- This topic has 1 reply, 2 voices, and was last updated 1 year, 8 months ago by .
Viewing 1 reply thread
Viewing 1 reply thread
- You must be logged in to reply to this topic.
› Forums › Automatic speech recognition › Features › MFCC
Hi there,
In the lectures, it seems MFCC is applying series expansion directly on the spectrum, but in Wikipedia, we first map the energy to the mel-scale and then perform series expansion. Which one should we stick to in the report?
The screenshot from Wikipedia is in the appendix.
In the video Cepstral Analysis, Mel-Filterbanks, MFCCs we first had a recap of filterbank features. These would be great features, except that they exhibit co-variance.

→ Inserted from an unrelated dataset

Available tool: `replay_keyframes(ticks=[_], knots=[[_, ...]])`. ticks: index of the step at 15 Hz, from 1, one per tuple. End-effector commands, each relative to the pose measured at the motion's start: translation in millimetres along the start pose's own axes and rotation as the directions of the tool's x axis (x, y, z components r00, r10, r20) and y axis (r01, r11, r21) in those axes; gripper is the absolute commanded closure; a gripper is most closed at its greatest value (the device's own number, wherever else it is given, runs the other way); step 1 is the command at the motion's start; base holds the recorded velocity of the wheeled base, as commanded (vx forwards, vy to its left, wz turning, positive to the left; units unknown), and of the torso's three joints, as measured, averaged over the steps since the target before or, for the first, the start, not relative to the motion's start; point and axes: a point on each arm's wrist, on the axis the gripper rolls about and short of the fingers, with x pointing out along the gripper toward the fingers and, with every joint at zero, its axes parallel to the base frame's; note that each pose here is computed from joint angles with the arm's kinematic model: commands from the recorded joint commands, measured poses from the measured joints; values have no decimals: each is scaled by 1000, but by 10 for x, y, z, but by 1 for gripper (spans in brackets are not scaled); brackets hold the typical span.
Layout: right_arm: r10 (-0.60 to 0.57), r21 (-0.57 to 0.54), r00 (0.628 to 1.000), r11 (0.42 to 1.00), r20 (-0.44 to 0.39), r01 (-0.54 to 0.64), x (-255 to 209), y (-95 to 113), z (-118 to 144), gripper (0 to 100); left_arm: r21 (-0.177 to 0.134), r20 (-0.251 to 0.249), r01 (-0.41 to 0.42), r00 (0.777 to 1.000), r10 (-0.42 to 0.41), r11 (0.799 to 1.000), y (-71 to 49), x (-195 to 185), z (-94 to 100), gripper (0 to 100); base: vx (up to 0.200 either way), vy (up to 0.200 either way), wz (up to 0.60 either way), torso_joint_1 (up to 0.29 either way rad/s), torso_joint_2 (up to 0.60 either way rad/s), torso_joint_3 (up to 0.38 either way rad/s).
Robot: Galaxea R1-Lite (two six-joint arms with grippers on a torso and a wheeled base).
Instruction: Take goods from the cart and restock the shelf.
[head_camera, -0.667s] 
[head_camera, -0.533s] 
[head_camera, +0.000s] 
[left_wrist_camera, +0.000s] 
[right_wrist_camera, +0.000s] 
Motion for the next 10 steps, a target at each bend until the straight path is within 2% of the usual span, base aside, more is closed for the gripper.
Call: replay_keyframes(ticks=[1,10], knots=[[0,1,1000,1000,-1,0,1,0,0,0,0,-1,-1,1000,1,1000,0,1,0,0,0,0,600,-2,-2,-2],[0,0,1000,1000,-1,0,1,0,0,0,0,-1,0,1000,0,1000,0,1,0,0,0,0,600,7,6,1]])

We then reminded ourselves of how the source and filter combine in the time domain using convolution, or in the frequency domain using multiplication. We made them additive by taking the log and devised a way to deconvolve the source and filter. This video only explained the classical cepstrum – there was no Mel scale or filterbank.
Finally, in the video From MFCCs, towards a generative model using HMMs we developed MFCCs, by using our filterbank features as a starting point, then applying the same crucial steps as we would for using the cepstrum to obtain the filter without the source: take the log (make source and filter additive), series expansion (separate source and filter along the quefrency axis), truncate (discard the source).
Some forums are only available if you are logged in. Searching will only return results from those forums if you log in.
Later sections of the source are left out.